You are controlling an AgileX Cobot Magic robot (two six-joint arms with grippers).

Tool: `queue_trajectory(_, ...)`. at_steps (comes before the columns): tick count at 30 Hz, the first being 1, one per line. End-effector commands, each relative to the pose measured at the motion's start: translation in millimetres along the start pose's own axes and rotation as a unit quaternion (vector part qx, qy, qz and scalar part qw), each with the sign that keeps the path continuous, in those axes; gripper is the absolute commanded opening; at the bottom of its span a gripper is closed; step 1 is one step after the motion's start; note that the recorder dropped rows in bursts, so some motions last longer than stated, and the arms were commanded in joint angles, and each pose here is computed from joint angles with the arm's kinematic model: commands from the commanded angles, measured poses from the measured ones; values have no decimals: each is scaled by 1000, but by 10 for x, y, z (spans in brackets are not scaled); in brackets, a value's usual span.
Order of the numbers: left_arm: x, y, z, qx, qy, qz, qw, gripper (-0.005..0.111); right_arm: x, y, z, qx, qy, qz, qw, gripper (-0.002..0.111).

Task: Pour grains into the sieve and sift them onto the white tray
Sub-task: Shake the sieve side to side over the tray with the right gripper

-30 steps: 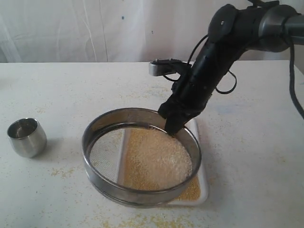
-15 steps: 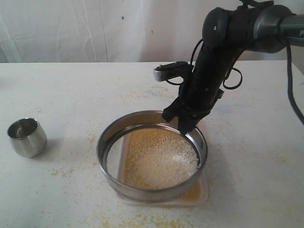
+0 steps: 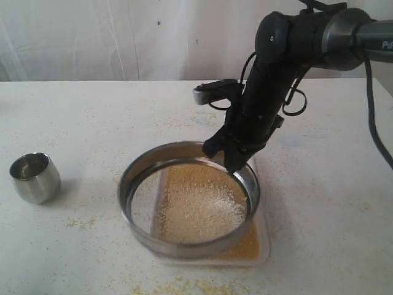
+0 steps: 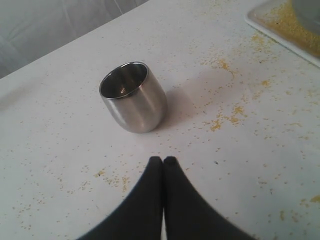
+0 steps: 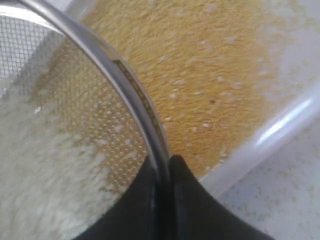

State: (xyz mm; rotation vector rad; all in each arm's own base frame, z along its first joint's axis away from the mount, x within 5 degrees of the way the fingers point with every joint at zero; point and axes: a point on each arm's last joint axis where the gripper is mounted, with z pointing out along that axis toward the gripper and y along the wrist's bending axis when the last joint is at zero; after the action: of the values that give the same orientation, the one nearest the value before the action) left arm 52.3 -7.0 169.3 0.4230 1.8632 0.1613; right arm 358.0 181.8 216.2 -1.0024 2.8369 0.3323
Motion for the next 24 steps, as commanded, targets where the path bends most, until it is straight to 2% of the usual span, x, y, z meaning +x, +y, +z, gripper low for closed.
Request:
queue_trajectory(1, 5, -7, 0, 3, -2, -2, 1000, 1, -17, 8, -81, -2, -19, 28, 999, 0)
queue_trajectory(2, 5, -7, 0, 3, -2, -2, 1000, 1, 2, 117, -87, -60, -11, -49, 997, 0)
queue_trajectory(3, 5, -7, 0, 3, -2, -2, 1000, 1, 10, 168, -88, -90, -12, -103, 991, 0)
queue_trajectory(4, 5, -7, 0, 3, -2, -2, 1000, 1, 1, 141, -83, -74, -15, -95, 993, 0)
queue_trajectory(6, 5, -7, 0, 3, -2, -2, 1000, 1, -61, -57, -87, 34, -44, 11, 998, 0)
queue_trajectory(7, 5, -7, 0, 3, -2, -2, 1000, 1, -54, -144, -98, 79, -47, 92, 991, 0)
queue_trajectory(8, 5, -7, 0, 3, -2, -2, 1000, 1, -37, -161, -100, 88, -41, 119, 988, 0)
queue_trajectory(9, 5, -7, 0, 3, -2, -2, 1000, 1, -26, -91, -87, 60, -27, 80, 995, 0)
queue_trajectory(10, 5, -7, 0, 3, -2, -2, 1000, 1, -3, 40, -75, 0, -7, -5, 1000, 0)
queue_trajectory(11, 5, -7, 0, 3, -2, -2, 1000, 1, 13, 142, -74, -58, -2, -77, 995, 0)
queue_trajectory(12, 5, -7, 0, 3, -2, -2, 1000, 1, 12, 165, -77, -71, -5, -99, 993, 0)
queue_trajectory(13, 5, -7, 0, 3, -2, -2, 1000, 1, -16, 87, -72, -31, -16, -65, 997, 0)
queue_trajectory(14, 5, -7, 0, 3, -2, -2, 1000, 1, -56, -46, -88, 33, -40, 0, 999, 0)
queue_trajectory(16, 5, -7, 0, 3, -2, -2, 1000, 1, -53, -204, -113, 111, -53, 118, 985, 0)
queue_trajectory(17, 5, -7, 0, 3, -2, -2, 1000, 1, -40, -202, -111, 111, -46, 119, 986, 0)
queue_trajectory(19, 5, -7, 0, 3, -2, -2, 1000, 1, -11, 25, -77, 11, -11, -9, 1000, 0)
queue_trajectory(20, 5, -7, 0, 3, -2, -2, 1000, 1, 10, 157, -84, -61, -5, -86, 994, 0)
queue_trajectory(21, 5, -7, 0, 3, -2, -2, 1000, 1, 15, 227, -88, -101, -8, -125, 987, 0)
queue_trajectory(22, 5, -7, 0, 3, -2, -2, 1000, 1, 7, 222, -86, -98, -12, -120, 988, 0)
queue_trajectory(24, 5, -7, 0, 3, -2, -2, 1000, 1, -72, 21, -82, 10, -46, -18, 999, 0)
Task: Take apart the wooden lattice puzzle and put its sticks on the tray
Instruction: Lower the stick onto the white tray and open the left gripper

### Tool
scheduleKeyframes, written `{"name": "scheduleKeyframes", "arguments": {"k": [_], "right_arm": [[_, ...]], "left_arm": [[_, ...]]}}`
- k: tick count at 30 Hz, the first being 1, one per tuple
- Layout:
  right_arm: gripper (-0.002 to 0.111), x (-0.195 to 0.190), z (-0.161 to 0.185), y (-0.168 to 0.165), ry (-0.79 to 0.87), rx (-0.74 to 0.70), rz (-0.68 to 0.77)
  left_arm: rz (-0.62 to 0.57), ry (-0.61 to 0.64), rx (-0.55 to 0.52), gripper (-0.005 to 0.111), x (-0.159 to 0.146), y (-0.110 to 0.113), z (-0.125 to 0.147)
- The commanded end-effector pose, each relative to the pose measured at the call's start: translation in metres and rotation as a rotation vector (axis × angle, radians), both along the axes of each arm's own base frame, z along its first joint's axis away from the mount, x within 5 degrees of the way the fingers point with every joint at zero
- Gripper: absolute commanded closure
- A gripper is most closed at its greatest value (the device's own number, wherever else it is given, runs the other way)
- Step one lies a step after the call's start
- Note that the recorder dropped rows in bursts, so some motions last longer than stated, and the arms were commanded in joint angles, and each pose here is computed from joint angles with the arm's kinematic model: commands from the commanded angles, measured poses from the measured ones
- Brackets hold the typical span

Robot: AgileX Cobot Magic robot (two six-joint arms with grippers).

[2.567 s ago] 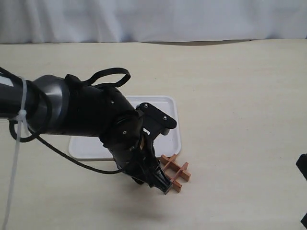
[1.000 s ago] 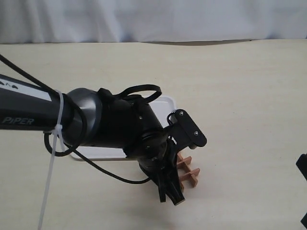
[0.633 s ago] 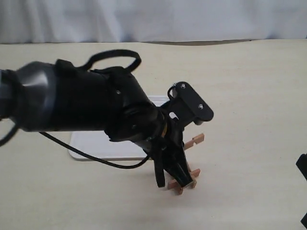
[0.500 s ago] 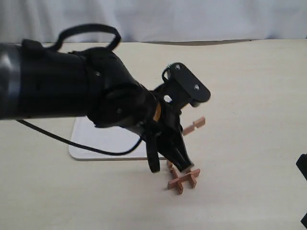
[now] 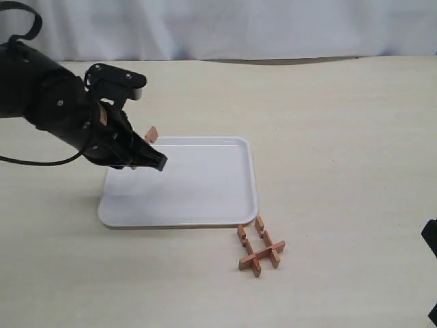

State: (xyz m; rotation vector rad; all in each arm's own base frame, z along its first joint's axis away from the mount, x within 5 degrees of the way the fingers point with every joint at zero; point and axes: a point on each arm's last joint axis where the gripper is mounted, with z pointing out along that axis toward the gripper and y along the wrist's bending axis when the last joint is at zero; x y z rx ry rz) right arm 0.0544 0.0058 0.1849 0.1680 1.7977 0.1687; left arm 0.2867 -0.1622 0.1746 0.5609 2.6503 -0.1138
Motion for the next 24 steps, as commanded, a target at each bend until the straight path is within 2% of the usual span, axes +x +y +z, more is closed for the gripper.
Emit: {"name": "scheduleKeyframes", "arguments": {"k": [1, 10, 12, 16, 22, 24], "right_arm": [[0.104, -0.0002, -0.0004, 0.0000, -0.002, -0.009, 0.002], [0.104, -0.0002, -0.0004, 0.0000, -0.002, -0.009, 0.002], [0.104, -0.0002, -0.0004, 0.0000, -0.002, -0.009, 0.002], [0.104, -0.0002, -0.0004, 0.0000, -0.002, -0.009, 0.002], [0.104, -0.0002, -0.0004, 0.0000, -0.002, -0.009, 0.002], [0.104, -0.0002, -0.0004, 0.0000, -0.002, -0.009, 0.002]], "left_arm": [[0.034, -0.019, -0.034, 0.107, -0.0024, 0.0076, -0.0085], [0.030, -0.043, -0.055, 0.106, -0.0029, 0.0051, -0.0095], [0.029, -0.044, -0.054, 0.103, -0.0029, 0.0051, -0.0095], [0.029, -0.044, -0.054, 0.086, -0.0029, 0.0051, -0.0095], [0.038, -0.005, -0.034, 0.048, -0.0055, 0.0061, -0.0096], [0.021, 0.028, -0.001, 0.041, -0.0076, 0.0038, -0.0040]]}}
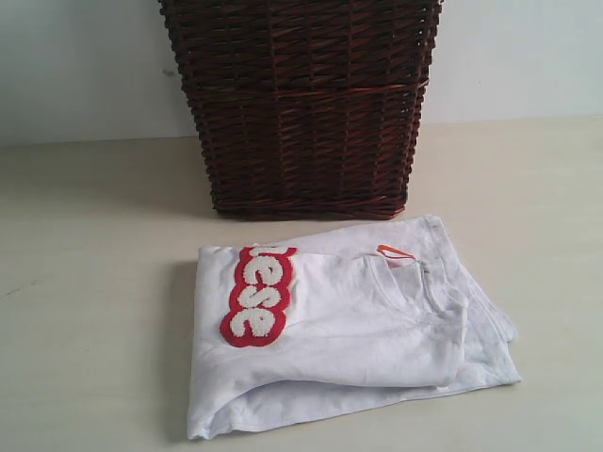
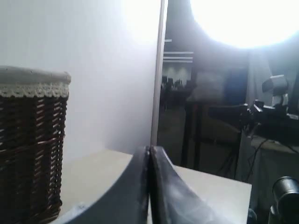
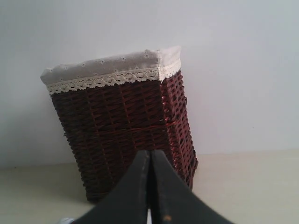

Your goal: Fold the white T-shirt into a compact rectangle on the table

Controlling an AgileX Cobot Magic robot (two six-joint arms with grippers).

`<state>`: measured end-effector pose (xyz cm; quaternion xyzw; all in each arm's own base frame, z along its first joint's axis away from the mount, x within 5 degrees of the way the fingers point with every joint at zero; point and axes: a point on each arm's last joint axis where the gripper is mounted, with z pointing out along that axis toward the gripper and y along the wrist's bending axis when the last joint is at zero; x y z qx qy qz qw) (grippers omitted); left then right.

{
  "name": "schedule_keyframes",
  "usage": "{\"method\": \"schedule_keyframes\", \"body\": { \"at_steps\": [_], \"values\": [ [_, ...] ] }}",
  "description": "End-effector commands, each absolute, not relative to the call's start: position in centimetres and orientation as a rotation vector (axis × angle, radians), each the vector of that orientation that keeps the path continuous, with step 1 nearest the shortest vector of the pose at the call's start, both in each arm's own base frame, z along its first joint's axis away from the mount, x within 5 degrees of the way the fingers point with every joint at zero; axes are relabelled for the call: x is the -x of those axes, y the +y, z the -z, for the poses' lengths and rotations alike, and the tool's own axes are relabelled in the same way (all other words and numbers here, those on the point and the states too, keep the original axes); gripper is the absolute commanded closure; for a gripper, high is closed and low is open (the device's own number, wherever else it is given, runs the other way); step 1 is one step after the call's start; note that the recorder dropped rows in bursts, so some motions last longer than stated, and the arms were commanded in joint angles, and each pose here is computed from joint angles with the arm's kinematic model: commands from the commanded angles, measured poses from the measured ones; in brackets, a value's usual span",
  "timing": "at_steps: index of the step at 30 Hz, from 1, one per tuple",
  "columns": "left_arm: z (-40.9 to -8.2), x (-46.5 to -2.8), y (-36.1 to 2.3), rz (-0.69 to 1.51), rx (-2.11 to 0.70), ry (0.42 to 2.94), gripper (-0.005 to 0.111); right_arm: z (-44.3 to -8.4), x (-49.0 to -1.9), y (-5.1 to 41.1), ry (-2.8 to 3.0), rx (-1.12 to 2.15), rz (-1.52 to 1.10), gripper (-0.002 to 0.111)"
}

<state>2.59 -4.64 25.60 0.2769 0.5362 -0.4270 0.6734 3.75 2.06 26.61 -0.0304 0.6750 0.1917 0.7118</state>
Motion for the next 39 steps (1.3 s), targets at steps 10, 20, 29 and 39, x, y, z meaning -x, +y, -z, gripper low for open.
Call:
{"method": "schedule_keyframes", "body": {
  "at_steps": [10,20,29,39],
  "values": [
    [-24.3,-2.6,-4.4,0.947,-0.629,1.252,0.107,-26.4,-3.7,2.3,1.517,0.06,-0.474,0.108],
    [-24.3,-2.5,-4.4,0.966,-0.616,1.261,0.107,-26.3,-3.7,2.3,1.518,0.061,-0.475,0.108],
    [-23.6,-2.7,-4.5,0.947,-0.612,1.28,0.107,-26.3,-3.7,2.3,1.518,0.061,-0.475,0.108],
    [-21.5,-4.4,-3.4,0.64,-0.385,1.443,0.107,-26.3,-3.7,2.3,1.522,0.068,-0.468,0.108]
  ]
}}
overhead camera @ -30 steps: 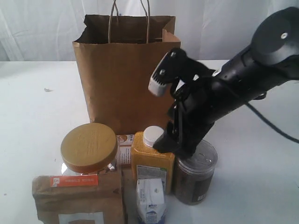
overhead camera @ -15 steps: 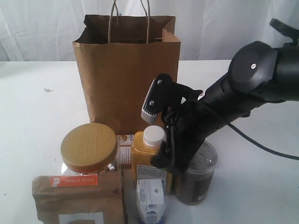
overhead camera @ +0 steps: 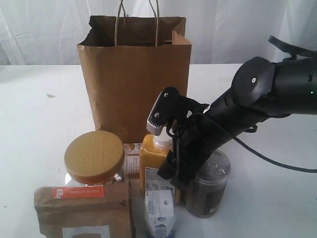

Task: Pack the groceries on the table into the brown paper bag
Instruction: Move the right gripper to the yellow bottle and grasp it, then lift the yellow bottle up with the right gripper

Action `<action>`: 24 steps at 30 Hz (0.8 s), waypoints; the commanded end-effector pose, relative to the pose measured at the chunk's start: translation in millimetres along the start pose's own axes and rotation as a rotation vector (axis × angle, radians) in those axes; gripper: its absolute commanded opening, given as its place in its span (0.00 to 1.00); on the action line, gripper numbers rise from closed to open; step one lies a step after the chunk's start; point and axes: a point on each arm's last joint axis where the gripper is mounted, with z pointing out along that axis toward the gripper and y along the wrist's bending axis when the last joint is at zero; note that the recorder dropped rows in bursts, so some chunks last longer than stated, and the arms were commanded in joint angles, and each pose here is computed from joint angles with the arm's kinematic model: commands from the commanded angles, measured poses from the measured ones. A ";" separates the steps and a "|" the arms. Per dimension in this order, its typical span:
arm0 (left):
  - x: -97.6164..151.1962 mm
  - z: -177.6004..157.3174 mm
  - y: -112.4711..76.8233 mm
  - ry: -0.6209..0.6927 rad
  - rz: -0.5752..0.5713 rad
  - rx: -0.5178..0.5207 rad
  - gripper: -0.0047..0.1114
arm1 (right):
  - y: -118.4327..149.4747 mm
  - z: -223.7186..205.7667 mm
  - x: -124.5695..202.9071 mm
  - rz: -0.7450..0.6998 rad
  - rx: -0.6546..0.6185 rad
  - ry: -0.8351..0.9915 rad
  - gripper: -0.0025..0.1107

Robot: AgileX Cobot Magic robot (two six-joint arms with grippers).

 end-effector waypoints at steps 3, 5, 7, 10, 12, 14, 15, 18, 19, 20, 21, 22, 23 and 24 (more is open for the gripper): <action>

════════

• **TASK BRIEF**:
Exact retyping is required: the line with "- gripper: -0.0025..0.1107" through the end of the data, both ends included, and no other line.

• **WRITTEN RESPONSE**:
  - gripper: -0.0025..0.1107

Robot: AgileX Cobot Magic robot (two six-joint arms with grippers).

 end-effector waypoints at steps 3, 5, 7, 10, 12, 14, 15, 18, 19, 20, 21, 22, 23 and 24 (more is open for the gripper): <action>

Apart from this answer, nothing more is required.